Description
A soft, fluffy, and slightly tangy sandwich bread made using sourdough discard. Perfect for reducing waste while creating delicious homemade bread!
Ingredients
- ✔ 2 cups sourdough discard
- ✔ 3 cups all-purpose or bread flour
- ✔ 2 tbsp sugar or honey
- ✔ 1 tsp salt
- ✔ 2 tbsp olive oil or butter
- ✔ 1 packet (2 ¼ tsp instant yeast)
- ✔ ¾ cup warm water or milk
Instructions
- 1️⃣ Activate the yeast – In a bowl, mix sourdough discard, yeast, warm water, and sugar. Let it sit for 5 minutes until foamy.
- 2️⃣ Mix the dough – Add flour, salt, and olive oil. Stir until a shaggy dough forms.
- 3️⃣ Knead & First Rise – Knead for 8-10 minutes until smooth. Place in a greased bowl, cover, and let rise for 1-2 hours.
- 4️⃣ Shape & Second Rise – Punch down, shape into a loaf, and place in a greased loaf pan. Let it rise for another hour.

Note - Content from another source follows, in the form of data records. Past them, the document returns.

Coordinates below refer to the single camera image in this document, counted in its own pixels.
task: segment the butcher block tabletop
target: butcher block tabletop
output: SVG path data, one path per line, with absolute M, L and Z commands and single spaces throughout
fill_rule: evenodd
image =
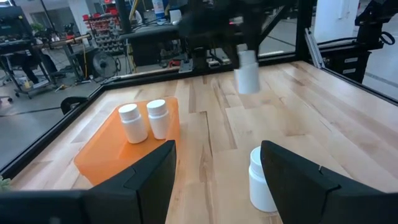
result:
M 249 199 L 250 152 L 270 140 L 383 192 L 398 192 L 398 107 L 305 62 L 260 68 L 239 95 L 233 72 L 104 92 L 16 178 L 16 190 L 90 189 L 74 157 L 119 105 L 178 99 L 180 144 L 167 223 L 282 223 Z

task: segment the black metal frame
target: black metal frame
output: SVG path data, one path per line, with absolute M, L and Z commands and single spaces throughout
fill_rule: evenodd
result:
M 295 52 L 271 55 L 259 58 L 259 65 L 274 65 L 278 63 L 289 63 L 297 60 L 310 61 L 307 43 L 305 41 L 305 28 L 311 26 L 312 20 L 313 0 L 298 0 L 298 21 L 297 21 L 297 39 Z M 336 45 L 335 47 L 323 47 L 320 51 L 323 53 L 330 53 L 333 50 L 347 50 L 351 49 L 351 45 Z M 108 90 L 123 88 L 128 86 L 138 86 L 148 83 L 166 82 L 170 80 L 177 80 L 182 78 L 197 77 L 201 75 L 209 75 L 219 72 L 228 72 L 233 68 L 231 65 L 223 65 L 218 68 L 207 68 L 203 70 L 194 70 L 190 73 L 179 74 L 178 71 L 155 72 L 145 75 L 131 76 L 127 78 L 115 78 L 114 81 L 101 85 L 89 97 L 88 100 L 68 112 L 54 127 L 48 130 L 45 134 L 35 140 L 28 148 L 21 152 L 8 165 L 0 168 L 0 175 L 5 177 L 15 177 L 24 167 L 26 167 L 37 155 L 39 155 L 53 140 L 55 140 L 79 115 L 82 114 L 102 93 Z M 328 72 L 370 94 L 376 95 L 383 100 L 386 100 L 393 105 L 398 105 L 398 101 L 389 98 L 377 91 L 374 91 L 360 83 L 356 83 L 343 75 L 335 73 L 327 68 L 323 69 Z

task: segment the orange tray
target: orange tray
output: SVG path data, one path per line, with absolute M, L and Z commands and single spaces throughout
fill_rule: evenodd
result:
M 170 113 L 170 127 L 166 140 L 157 140 L 150 128 L 146 105 L 150 101 L 134 102 L 144 118 L 148 131 L 148 138 L 139 143 L 131 144 L 127 141 L 117 107 L 104 124 L 88 141 L 76 156 L 74 162 L 80 173 L 94 186 L 108 180 L 129 167 L 139 159 L 158 148 L 167 140 L 180 139 L 180 120 L 178 117 L 178 101 L 174 97 L 164 99 Z

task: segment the floor
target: floor
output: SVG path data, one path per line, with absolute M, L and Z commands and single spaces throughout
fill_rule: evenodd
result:
M 297 22 L 294 19 L 280 21 L 269 37 L 261 44 L 260 53 L 293 51 L 295 49 L 296 25 Z M 398 16 L 395 16 L 390 23 L 386 24 L 384 30 L 398 38 Z M 396 63 L 398 54 L 395 54 L 395 52 L 398 52 L 398 44 L 385 46 L 383 49 L 375 50 L 372 53 L 364 84 L 398 99 L 398 77 L 395 76 L 398 72 L 398 63 Z M 58 69 L 69 64 L 62 49 L 44 53 L 52 57 Z M 225 57 L 221 51 L 218 51 L 218 54 L 220 54 L 219 57 Z M 130 73 L 129 69 L 126 69 L 124 57 L 121 57 L 120 61 L 121 74 Z M 159 68 L 158 65 L 153 65 L 139 67 L 138 71 L 144 72 Z M 3 71 L 0 70 L 0 77 L 3 75 Z M 58 82 L 71 85 L 74 80 L 75 77 L 71 73 Z M 0 168 L 62 118 L 63 114 L 59 106 L 64 98 L 68 96 L 88 96 L 96 88 L 98 88 L 98 84 L 95 82 L 72 86 L 56 93 L 54 89 L 49 88 L 45 93 L 34 96 L 30 100 L 25 96 L 16 98 L 12 83 L 1 86 L 0 96 L 11 95 L 14 102 L 8 103 L 3 100 L 0 104 Z

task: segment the workbench
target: workbench
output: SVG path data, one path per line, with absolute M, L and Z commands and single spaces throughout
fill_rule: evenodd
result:
M 180 144 L 167 223 L 282 223 L 249 199 L 249 155 L 270 140 L 383 192 L 398 191 L 398 108 L 305 62 L 260 68 L 239 95 L 233 72 L 104 92 L 12 181 L 17 190 L 89 189 L 73 158 L 115 107 L 175 96 Z

- 5️⃣ Bake – Preheat oven to 375°F (190°C). Bake for 30-35 minutes until golden brown.
- 6️⃣ Cool & Enjoy – Let the bread cool completely before slicing.
Notes
✔ Can be made dairy-free by using olive oil and water instead of butter and milk.
✔ For extra softness, add 1 tbsp of milk powder to the dough.
✔ To enhance the flavor, let the dough rise in the fridge overnight for a deeper tang.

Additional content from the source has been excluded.